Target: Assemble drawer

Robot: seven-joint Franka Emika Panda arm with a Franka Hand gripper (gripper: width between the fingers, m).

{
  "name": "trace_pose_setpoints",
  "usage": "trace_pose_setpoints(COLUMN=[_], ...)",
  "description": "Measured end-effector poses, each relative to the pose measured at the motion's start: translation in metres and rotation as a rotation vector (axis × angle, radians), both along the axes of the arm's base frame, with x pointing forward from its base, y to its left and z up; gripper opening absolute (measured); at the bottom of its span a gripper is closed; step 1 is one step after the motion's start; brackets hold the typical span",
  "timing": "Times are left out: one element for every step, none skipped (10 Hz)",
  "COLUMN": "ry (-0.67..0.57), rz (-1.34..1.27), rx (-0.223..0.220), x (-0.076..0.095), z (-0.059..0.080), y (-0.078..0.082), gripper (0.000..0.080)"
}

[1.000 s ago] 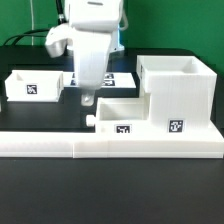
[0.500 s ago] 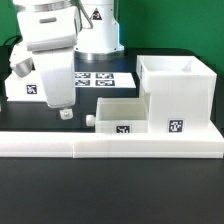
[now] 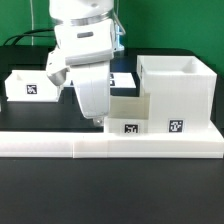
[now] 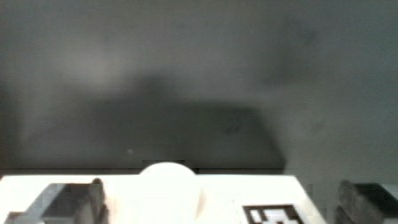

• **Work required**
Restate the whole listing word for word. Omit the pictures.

• **Exercise response**
Target: Assemble drawer

Robot: seven-joint Franka Emika Panda arm with a Franka Hand gripper (gripper: width between the fingers, m).

{
  "name": "trace_pose_setpoints",
  "usage": "trace_pose_setpoints(COLUMN=[_], ...)",
  "description": "Measured end-effector poses, each relative to the pose measured at the motion's start: translation in metres and rotation as a rotation vector (axis × angle, radians), both along the axes of the arm's base frame, with x pointing forward from its base, y to its left and z up; gripper opening absolute (measured); at the bottom of its span a gripper is closed; step 1 is one step after the motion's start; brackets hold the typical span",
  "timing": "Times are left out: one element for every step, none skipped (10 Hz)",
  "COLUMN": "ry (-0.67..0.57), rz (-1.34..1.27), rx (-0.223..0.220), x (-0.076..0.095), z (-0.059..0.080), y (-0.078..0.082), gripper (0.000..0.080)"
}

[1.000 s ago] 
[0.500 s ago] 
[now] 
[now] 

At this point, the answer is complete.